Saturday, April 4, 2009

Palm Sunday

Date: Palm Sunday: April 9, 2006
Readings: Isaiah 50: 4-7 Psalm 22:2, 8-9, 17-20, 23-24
Response: "My God, My God, why have you abandoned Me!"
Philippians 2: 6-11 Mark 11:1-10

The reading from Isaiah is taken from one of the Suffering Servant Songs. In this part, Isaiah uses a form of prefigure which describes the torment the Anointed One, the Messiah, will go through when they decide to kill Him.
The Messiah is given the words, which prove His worth. He listens to the Father's words and speaks only what He has been told. He does the Father's will in all things and is repaid by His detractors with defilement, including, spitting at and buffeting His Holy Face. He was punished by the whip for doing what is right.
Do we do the Father's will for us always? When our faith is subject to ridicule and rejection? When the trend is to forget God's commands and do what's pleasurable? As followers of Christ, we are asked to do as He did, when convenient or inconvenient. Live as He did and receive a like reward.
With the tumult around us in Print and Electronic media regarding NEW discoveries allegedly proving the Gospels to be a Church plot to ensnare us all.
The Gospel of Judas??? This book circulated after it was written in the fourth century. It was given no credence by those close to the alleged source and totally by Christians and Church Fathers as a Gnostic pseudepegripha ( false books).. Surviving Groups of Gnostics, such as the Hollywood Scientology adherents, grasp anything, purported to be a revelation to foist their theology on the unsuspecting who also believe in their prurient lifestyles . “The Divinci Code”, “Left Behind” and many such forms of fictions grab the attention of a sympathetic media and non-religious types amass fortunes from gullible public ready to read and believe any drivel coming within earshot of their itching ears
The twenty-second Psalm begins as though the Psalmist has been rebuffed by God. WHY HAVE YOU ABANDONED ME?
Christ is said to have wailed this while hanging on the cross in His last breathing moments. However, we must read on to the final verses of the psalm to note the redeeming contrast intended. This is one reason why we should not pluck verses out of the context of the writer's thought. Reading the first couple of verses of this Psalm implies God would abandon His only Son. If so, what about us? We should know by our Christian faith, no matter what, God does not abandon us.
We abandon Him from time to time, but, never the other way around.

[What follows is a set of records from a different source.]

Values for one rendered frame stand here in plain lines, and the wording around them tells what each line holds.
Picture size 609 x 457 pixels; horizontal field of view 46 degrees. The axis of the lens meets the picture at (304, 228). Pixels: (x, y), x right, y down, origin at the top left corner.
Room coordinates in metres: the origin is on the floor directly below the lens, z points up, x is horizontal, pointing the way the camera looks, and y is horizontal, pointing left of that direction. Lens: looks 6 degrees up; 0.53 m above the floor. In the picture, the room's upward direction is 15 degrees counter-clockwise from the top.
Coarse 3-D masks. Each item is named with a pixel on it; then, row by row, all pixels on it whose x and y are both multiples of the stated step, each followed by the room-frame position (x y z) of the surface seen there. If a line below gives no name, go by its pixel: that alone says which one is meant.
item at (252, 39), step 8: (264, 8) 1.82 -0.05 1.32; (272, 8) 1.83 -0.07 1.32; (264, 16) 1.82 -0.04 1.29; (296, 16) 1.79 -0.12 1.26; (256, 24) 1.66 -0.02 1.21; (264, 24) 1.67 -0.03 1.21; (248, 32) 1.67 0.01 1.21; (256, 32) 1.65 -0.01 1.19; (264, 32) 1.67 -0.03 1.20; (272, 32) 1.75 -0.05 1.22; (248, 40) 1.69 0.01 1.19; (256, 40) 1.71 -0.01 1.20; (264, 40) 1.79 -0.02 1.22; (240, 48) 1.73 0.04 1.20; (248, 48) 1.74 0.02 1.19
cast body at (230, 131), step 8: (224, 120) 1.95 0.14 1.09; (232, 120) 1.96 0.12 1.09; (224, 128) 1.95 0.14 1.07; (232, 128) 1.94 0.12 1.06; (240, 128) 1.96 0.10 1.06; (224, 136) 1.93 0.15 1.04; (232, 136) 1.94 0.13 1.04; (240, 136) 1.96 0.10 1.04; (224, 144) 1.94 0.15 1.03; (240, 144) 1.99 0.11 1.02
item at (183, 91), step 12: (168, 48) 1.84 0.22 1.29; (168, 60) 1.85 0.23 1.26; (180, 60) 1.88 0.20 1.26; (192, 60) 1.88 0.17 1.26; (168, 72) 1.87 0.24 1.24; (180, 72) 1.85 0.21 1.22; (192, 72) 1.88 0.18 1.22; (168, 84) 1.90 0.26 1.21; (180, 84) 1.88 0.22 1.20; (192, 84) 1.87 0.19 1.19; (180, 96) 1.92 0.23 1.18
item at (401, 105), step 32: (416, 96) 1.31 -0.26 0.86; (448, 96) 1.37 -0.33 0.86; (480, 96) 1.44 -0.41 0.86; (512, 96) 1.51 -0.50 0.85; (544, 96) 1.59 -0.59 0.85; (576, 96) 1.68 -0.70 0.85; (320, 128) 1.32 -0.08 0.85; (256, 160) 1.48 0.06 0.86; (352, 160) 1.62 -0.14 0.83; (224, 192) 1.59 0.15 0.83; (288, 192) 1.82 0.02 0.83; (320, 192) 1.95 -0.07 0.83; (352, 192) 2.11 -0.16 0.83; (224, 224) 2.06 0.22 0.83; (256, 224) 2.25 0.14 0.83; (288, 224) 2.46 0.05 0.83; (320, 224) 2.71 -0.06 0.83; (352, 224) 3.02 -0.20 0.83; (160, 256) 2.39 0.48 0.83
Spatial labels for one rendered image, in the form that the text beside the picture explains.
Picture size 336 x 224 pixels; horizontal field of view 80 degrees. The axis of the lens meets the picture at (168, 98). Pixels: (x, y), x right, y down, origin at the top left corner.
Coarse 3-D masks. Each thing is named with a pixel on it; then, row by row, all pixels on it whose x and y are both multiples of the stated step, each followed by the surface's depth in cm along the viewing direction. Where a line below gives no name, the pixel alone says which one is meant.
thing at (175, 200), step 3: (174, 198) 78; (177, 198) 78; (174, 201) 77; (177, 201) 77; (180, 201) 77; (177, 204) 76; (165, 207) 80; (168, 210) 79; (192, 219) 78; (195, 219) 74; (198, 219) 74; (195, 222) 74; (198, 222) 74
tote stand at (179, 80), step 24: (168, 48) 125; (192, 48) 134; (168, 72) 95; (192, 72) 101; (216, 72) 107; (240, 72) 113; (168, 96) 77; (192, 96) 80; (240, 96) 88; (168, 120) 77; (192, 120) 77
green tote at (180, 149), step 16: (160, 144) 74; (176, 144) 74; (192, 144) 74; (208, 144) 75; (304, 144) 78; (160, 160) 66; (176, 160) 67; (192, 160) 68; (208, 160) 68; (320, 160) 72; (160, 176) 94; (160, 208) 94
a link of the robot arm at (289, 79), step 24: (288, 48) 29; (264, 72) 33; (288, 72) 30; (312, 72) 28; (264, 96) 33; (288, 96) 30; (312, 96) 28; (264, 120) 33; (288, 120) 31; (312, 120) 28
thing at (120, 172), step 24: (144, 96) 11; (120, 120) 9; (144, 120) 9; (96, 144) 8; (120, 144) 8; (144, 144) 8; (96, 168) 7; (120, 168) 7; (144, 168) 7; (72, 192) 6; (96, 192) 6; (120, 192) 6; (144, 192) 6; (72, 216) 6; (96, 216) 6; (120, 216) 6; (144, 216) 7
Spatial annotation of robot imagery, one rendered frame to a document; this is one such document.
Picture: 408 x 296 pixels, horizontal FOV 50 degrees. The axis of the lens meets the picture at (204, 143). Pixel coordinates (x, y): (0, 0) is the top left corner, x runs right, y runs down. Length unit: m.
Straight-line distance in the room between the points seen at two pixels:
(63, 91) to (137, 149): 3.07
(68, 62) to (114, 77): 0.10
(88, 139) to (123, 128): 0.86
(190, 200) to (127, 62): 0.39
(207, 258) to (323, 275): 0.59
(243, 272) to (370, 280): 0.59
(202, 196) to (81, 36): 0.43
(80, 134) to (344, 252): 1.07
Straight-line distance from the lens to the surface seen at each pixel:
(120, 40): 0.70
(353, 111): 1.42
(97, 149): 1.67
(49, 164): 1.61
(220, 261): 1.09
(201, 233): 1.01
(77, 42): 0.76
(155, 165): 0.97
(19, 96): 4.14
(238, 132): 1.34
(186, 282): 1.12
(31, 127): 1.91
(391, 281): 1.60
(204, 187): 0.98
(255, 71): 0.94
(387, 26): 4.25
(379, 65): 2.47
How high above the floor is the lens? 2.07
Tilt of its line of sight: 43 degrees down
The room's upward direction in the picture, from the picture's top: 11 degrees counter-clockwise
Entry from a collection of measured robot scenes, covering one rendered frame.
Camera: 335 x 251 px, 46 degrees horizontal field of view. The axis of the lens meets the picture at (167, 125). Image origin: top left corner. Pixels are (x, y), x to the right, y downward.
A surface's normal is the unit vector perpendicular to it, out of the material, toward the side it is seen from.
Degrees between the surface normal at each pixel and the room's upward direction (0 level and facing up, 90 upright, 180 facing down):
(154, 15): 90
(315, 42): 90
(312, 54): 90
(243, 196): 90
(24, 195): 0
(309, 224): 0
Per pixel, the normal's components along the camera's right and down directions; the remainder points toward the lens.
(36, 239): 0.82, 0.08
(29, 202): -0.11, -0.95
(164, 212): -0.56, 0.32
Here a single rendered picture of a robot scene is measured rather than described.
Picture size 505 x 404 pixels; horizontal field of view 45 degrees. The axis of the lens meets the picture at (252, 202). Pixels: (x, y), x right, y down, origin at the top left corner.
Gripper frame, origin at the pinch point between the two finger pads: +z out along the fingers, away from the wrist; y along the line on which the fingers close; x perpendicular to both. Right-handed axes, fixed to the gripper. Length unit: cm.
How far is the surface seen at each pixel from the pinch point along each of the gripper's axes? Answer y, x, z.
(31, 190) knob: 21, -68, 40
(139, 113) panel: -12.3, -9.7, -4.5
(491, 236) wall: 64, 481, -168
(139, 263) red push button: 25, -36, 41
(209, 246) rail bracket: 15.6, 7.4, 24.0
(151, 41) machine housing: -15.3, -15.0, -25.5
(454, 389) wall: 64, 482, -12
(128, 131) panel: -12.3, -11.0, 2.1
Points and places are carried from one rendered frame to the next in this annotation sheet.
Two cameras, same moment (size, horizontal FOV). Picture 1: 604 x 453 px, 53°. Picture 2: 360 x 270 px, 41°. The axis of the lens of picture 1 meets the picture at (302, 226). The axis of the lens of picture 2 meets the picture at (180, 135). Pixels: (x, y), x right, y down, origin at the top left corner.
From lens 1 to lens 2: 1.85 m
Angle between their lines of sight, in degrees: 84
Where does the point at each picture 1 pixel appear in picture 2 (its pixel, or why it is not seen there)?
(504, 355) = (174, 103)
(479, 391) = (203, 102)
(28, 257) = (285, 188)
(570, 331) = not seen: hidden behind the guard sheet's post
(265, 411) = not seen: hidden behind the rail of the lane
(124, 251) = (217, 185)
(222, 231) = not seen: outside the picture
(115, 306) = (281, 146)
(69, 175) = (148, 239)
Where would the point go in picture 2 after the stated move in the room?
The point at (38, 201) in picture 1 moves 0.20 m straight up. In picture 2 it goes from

The wonderful prayer of Paul in his letter to his favorite community should be one we wish to recall, in our memory, for many occasions.
Imagine, if you will, the Word made flesh, through Whom all things were made, debasing Himself and taking on our mortal nature. WHY? So He could be the sacrificial Lamb we need to perfect our nature and become like Him, divine.
How can this be?
The Greek word translated "justification", is better translated "divinized". Therefore, the justification Christ gives us by His life death and resurrection, is His own divine nature. That is why, as His brothers and sisters, we are equal heirs with Him if we also do the Father's will.


There is a strange interlude here in Mark. Although the same theme is related in the other Gospels, giving it credence as something Jesus did and said, since a colt of an ass was a means of transportation for many people, it is unlikely one, for His use, would be tethered where Jesus told His disciples, unless it was prearranged by His followers.
The entrance of a dignitary on an ass was a sign of His coming in peace.
Had He come on a horse or riding in a chariot, the people would expect He was coming as a warlike person.
What the people really wanted and expected was a leader like David, who would start a rebellion against the Romans and free them from the slavery they were enduring. However, Jesus came as a Lamb to be sacrificed, to be the Pascal sacrifice for the salvation of the world.
In our world, we are enjoined, by God, to follow in our master's footsteps to be ready to give our lives, if necessary, for the sake of others.
As we enter into the realm of the twenty-first Century, let our hearts be open to the word of God. Read, ingest and study the Scriptures with an eye to becoming the Christian we were intended to be since the dawn of time! His word is clear. However, if we read it and interpret it in only the literal sense, we may miss the probable intent of the Writer and the Holy Spirit, Who cannot deceive.